**Assigned task:** Copy the lines word for word. Begin at the line that contains "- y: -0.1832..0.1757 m" and end with the final line of the data.

**Information supplied:**
******
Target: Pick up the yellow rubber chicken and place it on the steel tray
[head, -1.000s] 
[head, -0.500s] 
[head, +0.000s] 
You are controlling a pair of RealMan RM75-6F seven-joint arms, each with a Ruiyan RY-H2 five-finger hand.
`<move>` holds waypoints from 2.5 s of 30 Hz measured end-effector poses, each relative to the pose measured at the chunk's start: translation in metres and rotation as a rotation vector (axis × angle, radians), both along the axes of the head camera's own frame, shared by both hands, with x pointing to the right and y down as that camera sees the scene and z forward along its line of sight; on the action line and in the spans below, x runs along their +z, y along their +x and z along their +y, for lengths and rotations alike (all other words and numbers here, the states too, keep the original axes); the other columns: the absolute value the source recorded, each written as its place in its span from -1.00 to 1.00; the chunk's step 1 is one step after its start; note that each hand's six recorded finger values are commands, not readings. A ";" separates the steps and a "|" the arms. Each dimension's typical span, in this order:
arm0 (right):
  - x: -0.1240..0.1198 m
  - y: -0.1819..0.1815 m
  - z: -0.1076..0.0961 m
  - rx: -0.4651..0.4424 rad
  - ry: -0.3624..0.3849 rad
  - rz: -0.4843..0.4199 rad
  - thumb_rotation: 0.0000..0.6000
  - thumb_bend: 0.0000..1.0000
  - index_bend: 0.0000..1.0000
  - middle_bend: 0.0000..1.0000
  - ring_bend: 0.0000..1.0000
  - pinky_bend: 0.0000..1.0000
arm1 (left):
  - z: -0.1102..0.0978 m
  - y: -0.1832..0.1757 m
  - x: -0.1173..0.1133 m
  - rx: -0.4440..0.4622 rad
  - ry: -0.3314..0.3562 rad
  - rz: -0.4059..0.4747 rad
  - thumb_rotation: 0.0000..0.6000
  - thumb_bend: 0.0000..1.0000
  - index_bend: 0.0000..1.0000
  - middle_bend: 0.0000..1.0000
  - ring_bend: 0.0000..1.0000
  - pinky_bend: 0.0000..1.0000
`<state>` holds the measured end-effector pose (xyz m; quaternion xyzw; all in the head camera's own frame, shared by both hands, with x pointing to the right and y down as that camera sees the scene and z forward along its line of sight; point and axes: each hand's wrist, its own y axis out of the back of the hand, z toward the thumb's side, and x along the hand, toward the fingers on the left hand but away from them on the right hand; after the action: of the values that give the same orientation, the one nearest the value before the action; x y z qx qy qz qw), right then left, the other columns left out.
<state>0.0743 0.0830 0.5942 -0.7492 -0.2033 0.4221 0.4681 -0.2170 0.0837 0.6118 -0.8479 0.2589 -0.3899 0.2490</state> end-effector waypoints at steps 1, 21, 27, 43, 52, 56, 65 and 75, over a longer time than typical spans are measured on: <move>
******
**Solution:**
  - y: -0.1832..0.1757 m
  - x: -0.1173..0.1133 m
  - rx: -0.4440..0.4622 rad
  - ry: -0.3314..0.3562 rad
  - rz: -0.4059..0.4747 rad
  - thumb_rotation: 0.0000..0.6000
  - thumb_bend: 0.0000..1.0000
  - index_bend: 0.0000..1.0000
  - middle_bend: 0.0000..1.0000
  - ring_bend: 0.0000..1.0000
  - pinky_bend: 0.0000..1.0000
`<state>` holds the measured end-effector pose (xyz m; quaternion xyzw; all in the head camera's own frame, shared by both hands, with x pointing to the right and y down as that camera sees the scene and z forward along its line of sight; point and axes: each hand's wrist, its own y axis out of the back of the hand, z toward the thumb's side, and x along the hand, toward the fingers on the left hand but away from them on the right hand; after the action: of the values that give the same orientation, the one nearest the value before the action; x y z qx qy qz qw), right then left, the other columns left out.
<state>0.0743 0.0830 0.5942 -0.7492 -0.2033 0.4221 0.4681 -0.2170 0.0837 0.6118 -0.8479 0.2589 -0.3899 0.2490</state> end-effector waypoints at steps 1, 21, 27, 43, 52, 56, 65 and 75, over a longer time than typical spans are measured on: <move>

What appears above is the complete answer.